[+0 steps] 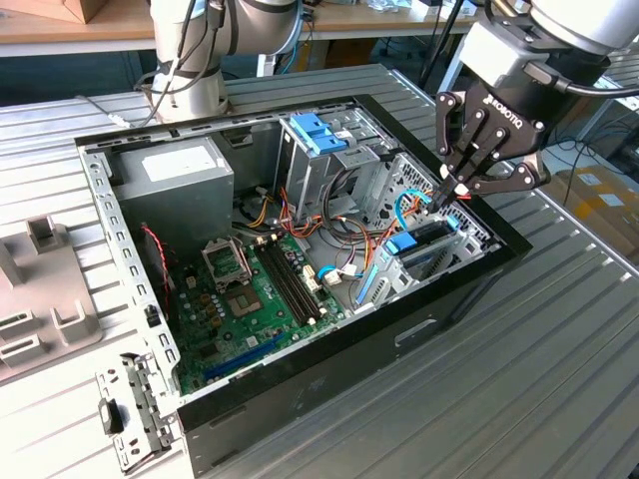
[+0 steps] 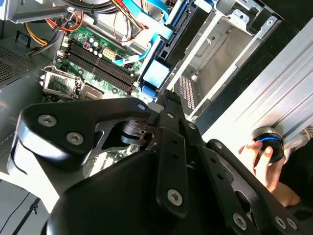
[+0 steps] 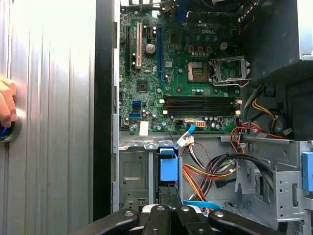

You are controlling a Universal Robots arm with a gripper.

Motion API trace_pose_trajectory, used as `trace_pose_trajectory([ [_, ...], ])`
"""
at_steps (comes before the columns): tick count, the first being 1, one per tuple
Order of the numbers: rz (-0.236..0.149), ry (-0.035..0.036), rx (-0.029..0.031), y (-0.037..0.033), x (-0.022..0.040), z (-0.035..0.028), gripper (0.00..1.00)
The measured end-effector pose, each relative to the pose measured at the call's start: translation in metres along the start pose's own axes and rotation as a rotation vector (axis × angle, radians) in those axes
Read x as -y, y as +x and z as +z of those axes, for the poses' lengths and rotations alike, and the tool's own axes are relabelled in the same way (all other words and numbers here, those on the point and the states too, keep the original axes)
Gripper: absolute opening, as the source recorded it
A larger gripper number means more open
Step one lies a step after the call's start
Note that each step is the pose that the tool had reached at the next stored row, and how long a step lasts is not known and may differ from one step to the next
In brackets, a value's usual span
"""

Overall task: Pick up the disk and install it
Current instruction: 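Insert the disk into the insertion slot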

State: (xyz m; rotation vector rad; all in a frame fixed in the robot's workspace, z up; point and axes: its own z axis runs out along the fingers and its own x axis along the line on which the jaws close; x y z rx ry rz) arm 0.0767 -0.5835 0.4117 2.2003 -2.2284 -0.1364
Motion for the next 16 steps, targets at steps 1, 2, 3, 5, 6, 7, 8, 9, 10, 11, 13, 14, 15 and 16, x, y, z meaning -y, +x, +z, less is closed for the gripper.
trace_pose_trajectory([
  [1, 0.0, 0.0, 0.0001, 0.0, 0.0, 0.0001, 0.11],
  [2, 0.0, 0.0, 0.0, 0.0, 0.0, 0.0001, 0.11],
  [3, 0.0, 0.0, 0.0, 0.0, 0.0, 0.0001, 0.11],
  [5, 0.0, 0.0, 0.0, 0.0, 0.0, 0.0002, 0.11],
  [6, 0.0, 0.0, 0.0, 0.0, 0.0, 0.0002, 0.11],
  [7, 0.0, 0.0, 0.0, 0.0, 0.0, 0.0003, 0.11],
  [8, 0.0, 0.0, 0.0, 0.0, 0.0, 0.0003, 0.11],
  [9, 0.0, 0.0, -0.0001, 0.0, 0.0, 0.0003, 0.11],
  [10, 0.0, 0.0, 0.0, 0.0, 0.0, 0.0004, 0.11],
  [11, 0.0, 0.0, 0.0001, 0.0, 0.0001, 0.0007, 0.11],
  [13, 0.0, 0.0, 0.0, 0.0001, 0.001, 0.0019, 0.11],
  [14, 0.0, 0.0, 0.0001, 0.0001, 0.0019, 0.0025, 0.11],
  [15, 0.0, -0.0001, 0.0, 0.0002, 0.0028, 0.0028, 0.11],
  [16, 0.0, -0.0001, -0.0001, 0.0002, 0.0048, 0.0035, 0.11],
])
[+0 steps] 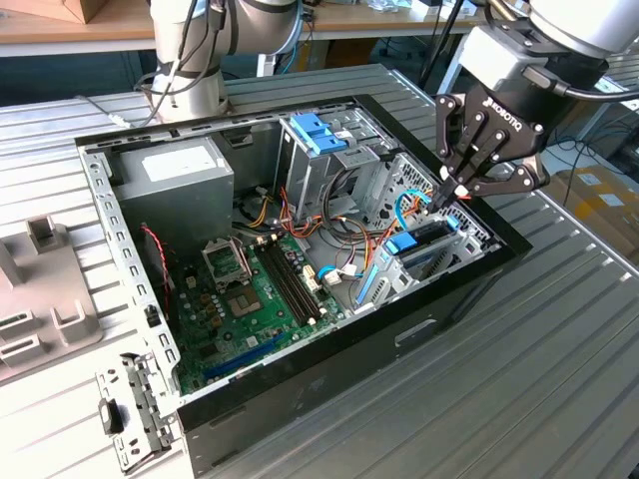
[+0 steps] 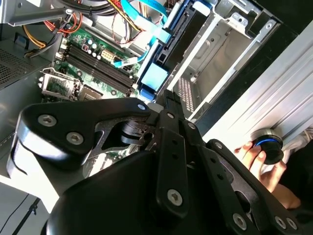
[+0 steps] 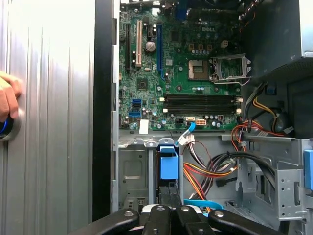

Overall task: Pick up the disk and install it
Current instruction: 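Insert the disk into the insertion slot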

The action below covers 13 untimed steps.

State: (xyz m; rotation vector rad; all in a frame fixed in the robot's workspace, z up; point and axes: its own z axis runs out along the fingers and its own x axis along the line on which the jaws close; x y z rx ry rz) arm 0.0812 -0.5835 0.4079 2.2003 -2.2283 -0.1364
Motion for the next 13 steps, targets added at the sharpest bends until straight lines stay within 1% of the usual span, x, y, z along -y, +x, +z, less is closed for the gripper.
trace_pose_trajectory([
  [2, 0.0, 0.0, 0.0001, 0.0, 0.0034, 0.0013, 0.11],
  [3, 0.0, 0.0, -0.0007, 0.0001, 0.0055, 0.0035, 0.11],
  [9, 0.0, 0.0001, -0.0017, 0.0004, 0.0084, 0.0094, 0.11],
  [11, 0.0, 0.0001, -0.0021, 0.0006, 0.0098, 0.0124, 0.11],
  [13, 0.0, 0.0001, -0.0028, 0.0006, 0.0108, 0.0137, 0.11],
])
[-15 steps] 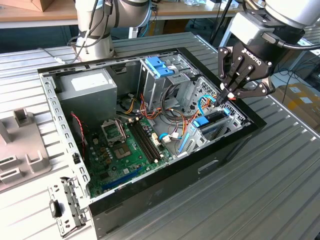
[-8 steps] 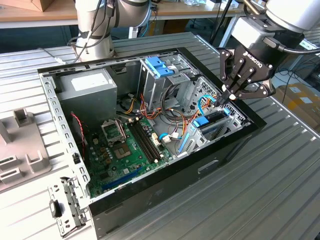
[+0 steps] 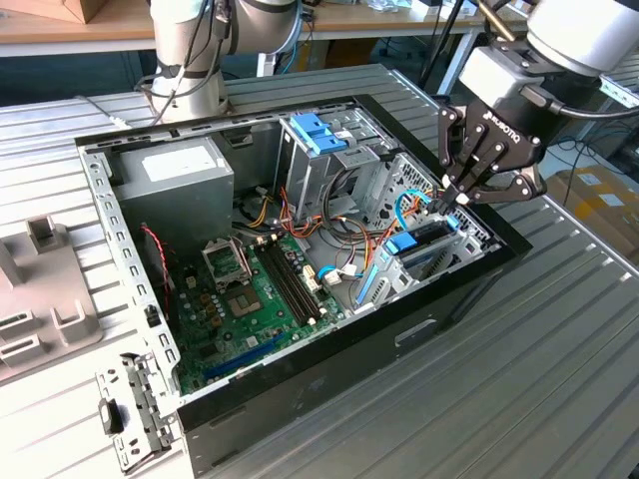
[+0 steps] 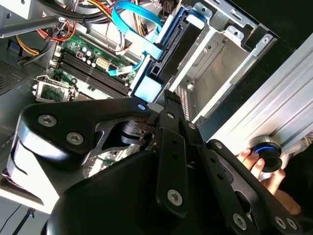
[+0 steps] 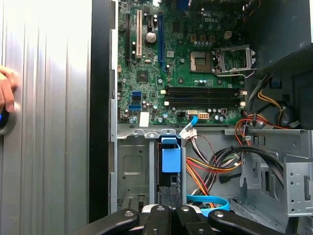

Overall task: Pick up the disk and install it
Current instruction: 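Insert the disk into the insertion slot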

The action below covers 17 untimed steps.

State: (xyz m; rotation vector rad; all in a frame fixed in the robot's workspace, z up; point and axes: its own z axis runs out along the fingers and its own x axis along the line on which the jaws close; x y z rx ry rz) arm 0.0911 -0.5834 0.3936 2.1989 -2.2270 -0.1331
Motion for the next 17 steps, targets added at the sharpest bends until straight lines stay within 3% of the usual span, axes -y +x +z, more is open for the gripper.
trace_pose_trajectory([
  [9, 0.0, 0.0001, -0.0021, 0.0002, 0.0092, 0.0045, 0.11],
  [17, 0.0, 0.0, -0.0029, 0.0017, 0.0226, 0.0105, 0.11],
])
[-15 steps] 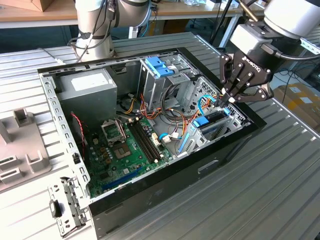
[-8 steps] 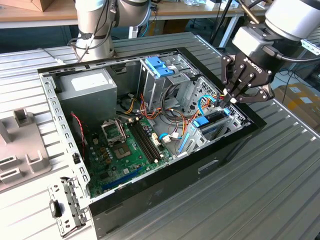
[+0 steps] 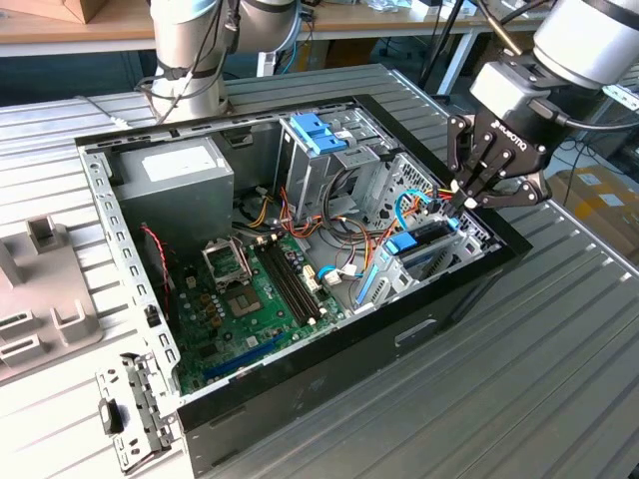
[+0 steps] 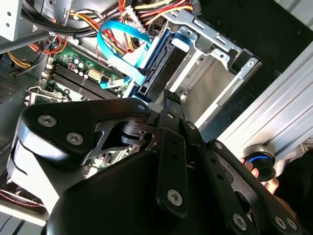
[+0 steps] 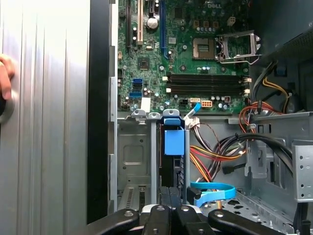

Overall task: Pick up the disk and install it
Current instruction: 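Insert the disk into the insertion slot, then insert the first disk wire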

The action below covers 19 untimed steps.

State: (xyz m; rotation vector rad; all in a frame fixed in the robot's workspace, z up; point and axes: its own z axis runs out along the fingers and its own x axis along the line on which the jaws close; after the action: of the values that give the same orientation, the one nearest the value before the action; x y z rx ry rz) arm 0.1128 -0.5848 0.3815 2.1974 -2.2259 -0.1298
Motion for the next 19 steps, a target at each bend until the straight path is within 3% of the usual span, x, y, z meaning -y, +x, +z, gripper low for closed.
trace_pose_trajectory([
  [13, 0.0, 0.0, -0.0013, 0.0008, 0.0224, 0.0055, 0.11],
  [19, 0.0, 0.0001, -0.0012, 0.0008, 0.0239, 0.0055, 0.11],
])
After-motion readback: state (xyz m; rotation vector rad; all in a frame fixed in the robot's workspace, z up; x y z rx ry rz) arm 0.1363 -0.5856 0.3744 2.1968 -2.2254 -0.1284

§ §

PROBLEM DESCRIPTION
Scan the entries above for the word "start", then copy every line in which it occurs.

THE COMPLETED TASK
The measured end-effector pose, each relative to the pose measured at the call's start: translation in metres along the start pose's own axes and rotation as a rotation vector (axis × angle, radians) in those axes
Step one lies a step after the call's start

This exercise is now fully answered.